In 2018, Brighton SolFed won a case for five tenants whose toilet had been overflowing with faeces for six months. It was only during a house viewing for prospective tenants, six months after first reporting the issue, that the students learned that a house fire had caused serious damage to the plumbing.
As this had not been disclosed to the students before they signed the contract, the tenants were issued a sum of £2218 after the letting agents grew fearful that SolFed would take to publicising the case. The letting agents had rebranded a year earlier after becoming notorious for mistreating and exploiting students.
“It was sheer luck that we overheard the letting agent talking about the fire, as we wouldn’t have known otherwise. When we signed up to the house as teenagers, we just assumed that’s the kind of thing we’d be told upfront,” says Marcus*, one of the tenants.
“Our case with SolFed helped us learn so much about what we are entitled to as tenants,” continues Marcus, “and stopped us from feeling powerless against our letting agents that clearly took advantage of our age and inexperience.”
Another Brighton case involved helping four tenants who were forcibly removed from their home following landlord attempts to evade fines for renting the house as a ‘house in multiple occupation’ (a property which is rented by three or more tenants who aren’t part of the same household) without a license. Even in cases where tenants are favoured by the law, seeking justice and compensation is harder than you’d think.
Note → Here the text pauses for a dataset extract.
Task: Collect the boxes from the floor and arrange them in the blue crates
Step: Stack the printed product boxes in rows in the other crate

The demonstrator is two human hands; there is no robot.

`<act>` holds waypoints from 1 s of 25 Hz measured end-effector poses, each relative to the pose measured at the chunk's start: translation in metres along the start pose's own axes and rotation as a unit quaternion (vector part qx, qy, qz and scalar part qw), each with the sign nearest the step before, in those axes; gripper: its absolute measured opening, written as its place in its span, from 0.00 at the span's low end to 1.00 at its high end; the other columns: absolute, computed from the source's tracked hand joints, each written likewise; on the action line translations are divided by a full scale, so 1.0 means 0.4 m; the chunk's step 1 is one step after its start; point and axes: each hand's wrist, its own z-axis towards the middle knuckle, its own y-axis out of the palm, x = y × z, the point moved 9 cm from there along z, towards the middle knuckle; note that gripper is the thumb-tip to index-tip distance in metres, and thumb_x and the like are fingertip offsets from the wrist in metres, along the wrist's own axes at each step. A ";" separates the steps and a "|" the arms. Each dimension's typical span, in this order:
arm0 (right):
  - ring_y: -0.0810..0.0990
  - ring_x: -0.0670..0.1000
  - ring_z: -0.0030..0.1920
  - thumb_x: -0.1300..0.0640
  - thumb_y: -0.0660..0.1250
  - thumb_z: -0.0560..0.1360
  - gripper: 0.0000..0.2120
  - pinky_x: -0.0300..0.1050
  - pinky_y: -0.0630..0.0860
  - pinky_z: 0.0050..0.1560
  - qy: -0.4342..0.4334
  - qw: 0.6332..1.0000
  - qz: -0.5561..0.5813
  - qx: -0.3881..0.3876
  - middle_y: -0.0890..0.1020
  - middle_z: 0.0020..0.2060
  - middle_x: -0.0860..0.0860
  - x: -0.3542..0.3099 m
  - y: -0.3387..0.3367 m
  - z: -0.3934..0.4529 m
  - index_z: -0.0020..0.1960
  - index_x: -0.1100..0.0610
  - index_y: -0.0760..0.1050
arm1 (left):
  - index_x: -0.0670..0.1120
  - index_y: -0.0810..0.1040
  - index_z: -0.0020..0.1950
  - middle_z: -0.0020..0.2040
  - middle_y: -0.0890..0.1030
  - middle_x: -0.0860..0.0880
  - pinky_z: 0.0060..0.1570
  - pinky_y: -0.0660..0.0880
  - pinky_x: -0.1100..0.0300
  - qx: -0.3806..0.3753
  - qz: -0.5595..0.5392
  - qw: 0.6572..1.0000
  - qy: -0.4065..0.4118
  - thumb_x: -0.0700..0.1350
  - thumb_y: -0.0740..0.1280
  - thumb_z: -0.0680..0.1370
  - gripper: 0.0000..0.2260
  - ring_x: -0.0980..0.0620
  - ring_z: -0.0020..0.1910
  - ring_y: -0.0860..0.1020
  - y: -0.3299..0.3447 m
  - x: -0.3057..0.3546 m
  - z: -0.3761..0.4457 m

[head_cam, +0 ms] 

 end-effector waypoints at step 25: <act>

In 2019, housing charity Shelter suggested that “almost three million people in England are one paycheque away from losing their homes”. While the cost of renting increases every year, the minimum wage has seen a dismal increase. 18 to 20-year-olds (the age of most students) are only entitled to £6.45 an hour. The average expected total cost for accommodation for students on three-year degrees is estimated to be £14,742, excluding living costs and academic expenses. SolFed argues that the economic gap between a lot of us and the precariously housed is far less than you’d expect.
Students of the pandemic-era have been particularly hard hit. According to the National Student Accommodation Survey, the average 2020/21 student has so far paid £1,621 in rent for empty rooms for which they have not received a refund. Meanwhile, more than 1.8 million homeowners took advantage of the mortgage holiday that was offered last year.
Although the government has introduced hardship funds for selected students, countless students are unable to leave year-long contracts, signed before universities announced that all teaching would be moved online. Although some universities are refunding students in halls for unoccupied accommodation, landlords have no obligations to relinquish students from their contracts.
In light of this, it’s hard to overlook the government’s callous decision to continually neglect students throughout the pandemic – but this only serves to highlight why SolFed’s work is so crucial. Student tenants desperately need help and have been continually failed by the government to hold the privately rented sector to account.
But, with education and this level of comradery, there is always hope. Hope for a better future with kinder politics, and hope that we are on the cusp of radically undoing the systematic exploitation of young renters.